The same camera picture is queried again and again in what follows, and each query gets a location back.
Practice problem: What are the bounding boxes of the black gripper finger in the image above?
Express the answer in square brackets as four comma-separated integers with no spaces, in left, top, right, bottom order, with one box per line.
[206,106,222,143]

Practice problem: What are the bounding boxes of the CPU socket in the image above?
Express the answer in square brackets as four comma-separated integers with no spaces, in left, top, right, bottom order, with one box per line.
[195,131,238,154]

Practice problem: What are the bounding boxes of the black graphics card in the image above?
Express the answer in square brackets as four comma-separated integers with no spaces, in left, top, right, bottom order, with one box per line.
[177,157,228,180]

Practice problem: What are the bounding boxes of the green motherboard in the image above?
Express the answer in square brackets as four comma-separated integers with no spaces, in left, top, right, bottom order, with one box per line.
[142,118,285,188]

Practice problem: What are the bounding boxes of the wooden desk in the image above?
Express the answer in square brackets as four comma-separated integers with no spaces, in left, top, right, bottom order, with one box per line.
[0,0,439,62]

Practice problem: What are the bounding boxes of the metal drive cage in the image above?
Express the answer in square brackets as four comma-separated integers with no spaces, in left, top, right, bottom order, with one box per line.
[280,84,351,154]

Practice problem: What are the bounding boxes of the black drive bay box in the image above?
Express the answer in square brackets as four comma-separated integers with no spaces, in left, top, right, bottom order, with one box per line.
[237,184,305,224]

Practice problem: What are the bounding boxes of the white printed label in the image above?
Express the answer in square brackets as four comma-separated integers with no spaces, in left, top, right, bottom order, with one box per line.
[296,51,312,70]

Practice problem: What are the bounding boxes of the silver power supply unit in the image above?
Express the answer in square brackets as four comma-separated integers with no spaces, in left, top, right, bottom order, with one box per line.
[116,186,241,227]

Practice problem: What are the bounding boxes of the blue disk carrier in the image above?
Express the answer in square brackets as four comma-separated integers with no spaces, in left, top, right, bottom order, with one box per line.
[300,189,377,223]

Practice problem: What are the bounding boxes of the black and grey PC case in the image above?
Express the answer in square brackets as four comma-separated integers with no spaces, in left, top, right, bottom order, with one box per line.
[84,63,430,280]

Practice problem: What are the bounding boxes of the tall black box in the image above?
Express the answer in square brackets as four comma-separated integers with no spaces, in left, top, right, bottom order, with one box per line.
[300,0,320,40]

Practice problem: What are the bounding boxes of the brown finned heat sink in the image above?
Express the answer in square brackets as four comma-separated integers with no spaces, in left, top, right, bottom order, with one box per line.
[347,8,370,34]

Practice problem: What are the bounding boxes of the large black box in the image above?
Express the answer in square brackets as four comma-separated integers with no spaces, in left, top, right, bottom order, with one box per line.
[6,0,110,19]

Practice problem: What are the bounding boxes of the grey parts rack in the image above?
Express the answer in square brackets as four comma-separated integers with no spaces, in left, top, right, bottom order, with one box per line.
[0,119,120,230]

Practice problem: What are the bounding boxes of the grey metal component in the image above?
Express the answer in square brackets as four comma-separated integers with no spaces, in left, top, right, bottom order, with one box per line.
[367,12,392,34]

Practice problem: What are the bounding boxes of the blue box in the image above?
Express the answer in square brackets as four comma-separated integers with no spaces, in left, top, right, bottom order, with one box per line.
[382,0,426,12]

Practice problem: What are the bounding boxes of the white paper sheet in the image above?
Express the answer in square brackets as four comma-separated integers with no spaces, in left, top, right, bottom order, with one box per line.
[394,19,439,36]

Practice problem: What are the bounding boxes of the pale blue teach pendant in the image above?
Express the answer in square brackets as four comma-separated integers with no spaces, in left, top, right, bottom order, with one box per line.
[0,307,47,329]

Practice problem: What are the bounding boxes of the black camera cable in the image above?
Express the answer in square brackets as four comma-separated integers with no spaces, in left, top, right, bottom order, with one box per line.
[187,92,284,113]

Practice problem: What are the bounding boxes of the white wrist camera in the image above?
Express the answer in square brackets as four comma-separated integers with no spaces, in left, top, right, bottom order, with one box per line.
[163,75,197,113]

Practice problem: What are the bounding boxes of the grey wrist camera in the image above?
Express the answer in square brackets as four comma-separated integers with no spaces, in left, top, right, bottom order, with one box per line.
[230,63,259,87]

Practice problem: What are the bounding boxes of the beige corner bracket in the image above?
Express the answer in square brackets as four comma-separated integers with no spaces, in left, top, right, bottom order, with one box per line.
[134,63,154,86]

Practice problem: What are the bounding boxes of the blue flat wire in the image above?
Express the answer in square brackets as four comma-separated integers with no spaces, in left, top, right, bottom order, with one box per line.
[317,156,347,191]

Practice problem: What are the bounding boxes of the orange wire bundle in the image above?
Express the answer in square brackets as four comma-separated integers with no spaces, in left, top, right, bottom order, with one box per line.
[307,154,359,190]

○ ○ ○

Above are the entries. Copy exactly the part that opens with the line containing "Practice problem: What are the bounding boxes of the pale" and closes with the line containing "Practice problem: What are the bounding boxes of the grey wrist", and no more.

§ EXERCISE RESULT:
Practice problem: What are the bounding boxes of the pale blue teach pendant in the image above?
Express the answer in square brackets as four comma-separated integers with no spaces, in left, top, right, bottom order, with one box per line.
[0,307,47,329]

Practice problem: What are the bounding boxes of the black camera cable in the image above?
Express the answer in square brackets as four comma-separated integers with no spaces, in left, top, right, bottom order, with one box per line.
[187,92,284,113]

Practice problem: What are the bounding boxes of the white wrist camera in the image above?
Express the answer in square brackets as four comma-separated integers with no spaces, in left, top, right, bottom order, with one box per line.
[163,75,197,113]

Practice problem: What are the bounding boxes of the grey wrist camera in the image above?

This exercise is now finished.